# EXERCISE OBJECTIVE:
Determine how many lines below contain the word "white", then write that number by itself.

# EXCERPTED RECORDS:
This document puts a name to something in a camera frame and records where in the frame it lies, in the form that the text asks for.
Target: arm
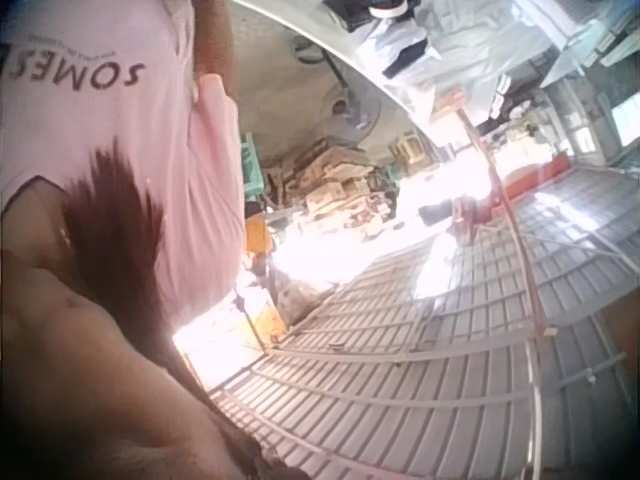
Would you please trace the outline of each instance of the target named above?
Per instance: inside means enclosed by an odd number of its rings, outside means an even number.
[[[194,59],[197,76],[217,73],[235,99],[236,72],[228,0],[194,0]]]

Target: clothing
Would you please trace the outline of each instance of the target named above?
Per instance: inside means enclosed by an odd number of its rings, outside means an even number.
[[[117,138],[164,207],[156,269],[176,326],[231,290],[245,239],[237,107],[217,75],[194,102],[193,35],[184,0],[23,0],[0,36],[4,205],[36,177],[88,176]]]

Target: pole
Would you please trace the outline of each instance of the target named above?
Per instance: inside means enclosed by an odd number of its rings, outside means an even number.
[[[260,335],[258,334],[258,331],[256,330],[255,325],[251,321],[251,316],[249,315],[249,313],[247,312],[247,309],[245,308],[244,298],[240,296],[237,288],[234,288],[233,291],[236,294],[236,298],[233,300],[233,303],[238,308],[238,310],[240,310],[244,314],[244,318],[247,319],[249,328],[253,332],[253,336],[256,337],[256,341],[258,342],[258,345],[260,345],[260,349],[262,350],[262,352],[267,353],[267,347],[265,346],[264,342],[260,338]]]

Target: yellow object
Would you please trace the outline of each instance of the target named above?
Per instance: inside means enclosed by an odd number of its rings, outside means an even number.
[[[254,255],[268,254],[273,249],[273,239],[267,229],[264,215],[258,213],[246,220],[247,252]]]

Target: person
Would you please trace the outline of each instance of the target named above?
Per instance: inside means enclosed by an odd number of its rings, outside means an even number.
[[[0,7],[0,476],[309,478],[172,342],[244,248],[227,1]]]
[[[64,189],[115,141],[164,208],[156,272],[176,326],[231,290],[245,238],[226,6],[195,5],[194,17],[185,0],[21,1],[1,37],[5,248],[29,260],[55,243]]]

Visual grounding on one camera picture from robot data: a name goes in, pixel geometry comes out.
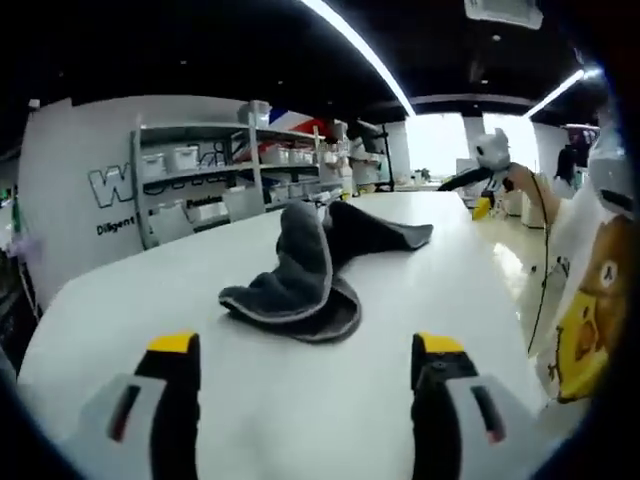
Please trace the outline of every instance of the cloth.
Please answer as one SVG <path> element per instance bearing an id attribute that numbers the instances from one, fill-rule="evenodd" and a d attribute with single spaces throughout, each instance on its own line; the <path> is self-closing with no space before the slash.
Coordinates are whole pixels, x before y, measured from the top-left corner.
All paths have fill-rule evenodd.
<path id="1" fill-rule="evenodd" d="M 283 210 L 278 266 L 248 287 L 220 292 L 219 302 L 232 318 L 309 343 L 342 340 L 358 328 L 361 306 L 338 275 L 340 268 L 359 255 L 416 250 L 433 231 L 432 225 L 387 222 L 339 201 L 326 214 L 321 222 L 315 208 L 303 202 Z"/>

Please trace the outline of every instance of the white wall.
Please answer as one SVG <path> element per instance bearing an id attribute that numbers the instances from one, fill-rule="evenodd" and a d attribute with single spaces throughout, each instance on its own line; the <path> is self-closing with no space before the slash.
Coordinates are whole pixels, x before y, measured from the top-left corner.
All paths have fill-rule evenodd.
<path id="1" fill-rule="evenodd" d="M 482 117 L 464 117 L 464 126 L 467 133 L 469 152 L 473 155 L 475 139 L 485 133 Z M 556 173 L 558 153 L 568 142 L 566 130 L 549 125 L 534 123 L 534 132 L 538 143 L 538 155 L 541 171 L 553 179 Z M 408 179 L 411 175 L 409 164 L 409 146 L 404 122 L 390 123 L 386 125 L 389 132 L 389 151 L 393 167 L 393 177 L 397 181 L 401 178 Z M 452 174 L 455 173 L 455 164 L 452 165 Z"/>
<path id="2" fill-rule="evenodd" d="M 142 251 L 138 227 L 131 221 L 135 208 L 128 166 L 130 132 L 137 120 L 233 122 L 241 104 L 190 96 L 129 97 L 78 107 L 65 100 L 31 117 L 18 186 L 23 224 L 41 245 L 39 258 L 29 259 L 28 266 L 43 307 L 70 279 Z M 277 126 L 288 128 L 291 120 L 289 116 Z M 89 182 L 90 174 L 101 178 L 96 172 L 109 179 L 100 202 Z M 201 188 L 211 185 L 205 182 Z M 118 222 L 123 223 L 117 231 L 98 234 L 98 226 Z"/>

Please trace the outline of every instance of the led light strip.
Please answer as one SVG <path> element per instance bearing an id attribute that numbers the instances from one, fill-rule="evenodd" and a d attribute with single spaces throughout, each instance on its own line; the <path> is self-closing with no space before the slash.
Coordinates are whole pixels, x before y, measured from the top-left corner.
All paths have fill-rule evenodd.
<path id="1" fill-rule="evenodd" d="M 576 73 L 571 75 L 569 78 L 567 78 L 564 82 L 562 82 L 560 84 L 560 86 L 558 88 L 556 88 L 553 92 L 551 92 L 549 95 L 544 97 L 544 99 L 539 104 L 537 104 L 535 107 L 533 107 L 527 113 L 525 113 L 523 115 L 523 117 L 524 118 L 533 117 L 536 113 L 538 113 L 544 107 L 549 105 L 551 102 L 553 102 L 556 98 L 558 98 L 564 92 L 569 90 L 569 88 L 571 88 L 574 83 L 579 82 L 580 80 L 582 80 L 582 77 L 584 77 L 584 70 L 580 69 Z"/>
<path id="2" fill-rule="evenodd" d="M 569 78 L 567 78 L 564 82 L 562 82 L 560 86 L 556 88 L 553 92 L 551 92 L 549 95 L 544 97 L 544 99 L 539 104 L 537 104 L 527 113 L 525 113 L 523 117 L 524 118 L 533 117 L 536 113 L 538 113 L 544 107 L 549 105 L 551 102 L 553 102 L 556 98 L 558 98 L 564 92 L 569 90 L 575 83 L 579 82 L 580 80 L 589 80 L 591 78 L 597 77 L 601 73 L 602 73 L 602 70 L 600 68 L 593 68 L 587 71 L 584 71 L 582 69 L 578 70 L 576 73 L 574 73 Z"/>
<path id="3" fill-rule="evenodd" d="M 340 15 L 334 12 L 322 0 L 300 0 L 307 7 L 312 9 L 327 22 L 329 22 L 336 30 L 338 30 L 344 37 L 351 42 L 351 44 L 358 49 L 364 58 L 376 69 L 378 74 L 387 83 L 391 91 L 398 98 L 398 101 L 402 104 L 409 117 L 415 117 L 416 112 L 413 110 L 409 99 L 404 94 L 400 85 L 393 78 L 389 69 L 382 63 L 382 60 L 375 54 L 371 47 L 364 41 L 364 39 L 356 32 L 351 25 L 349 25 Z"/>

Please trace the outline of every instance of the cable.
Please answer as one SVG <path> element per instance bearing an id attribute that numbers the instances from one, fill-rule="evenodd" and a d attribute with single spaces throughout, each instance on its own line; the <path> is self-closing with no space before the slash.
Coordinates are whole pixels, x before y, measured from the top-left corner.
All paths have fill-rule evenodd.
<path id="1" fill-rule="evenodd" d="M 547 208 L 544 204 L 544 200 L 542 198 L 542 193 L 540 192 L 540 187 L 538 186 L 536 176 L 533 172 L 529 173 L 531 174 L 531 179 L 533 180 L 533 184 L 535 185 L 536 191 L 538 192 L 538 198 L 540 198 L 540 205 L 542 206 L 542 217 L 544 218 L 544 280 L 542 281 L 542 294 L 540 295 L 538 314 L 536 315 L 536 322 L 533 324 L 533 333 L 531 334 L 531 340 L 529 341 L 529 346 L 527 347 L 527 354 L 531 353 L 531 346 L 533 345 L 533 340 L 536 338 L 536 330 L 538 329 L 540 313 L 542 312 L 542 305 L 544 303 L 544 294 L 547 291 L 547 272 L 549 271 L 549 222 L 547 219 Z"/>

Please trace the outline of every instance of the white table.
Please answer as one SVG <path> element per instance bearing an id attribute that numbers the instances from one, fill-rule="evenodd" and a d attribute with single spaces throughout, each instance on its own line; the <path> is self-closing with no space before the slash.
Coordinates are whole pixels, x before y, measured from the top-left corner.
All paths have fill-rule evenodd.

# THE ANSWER:
2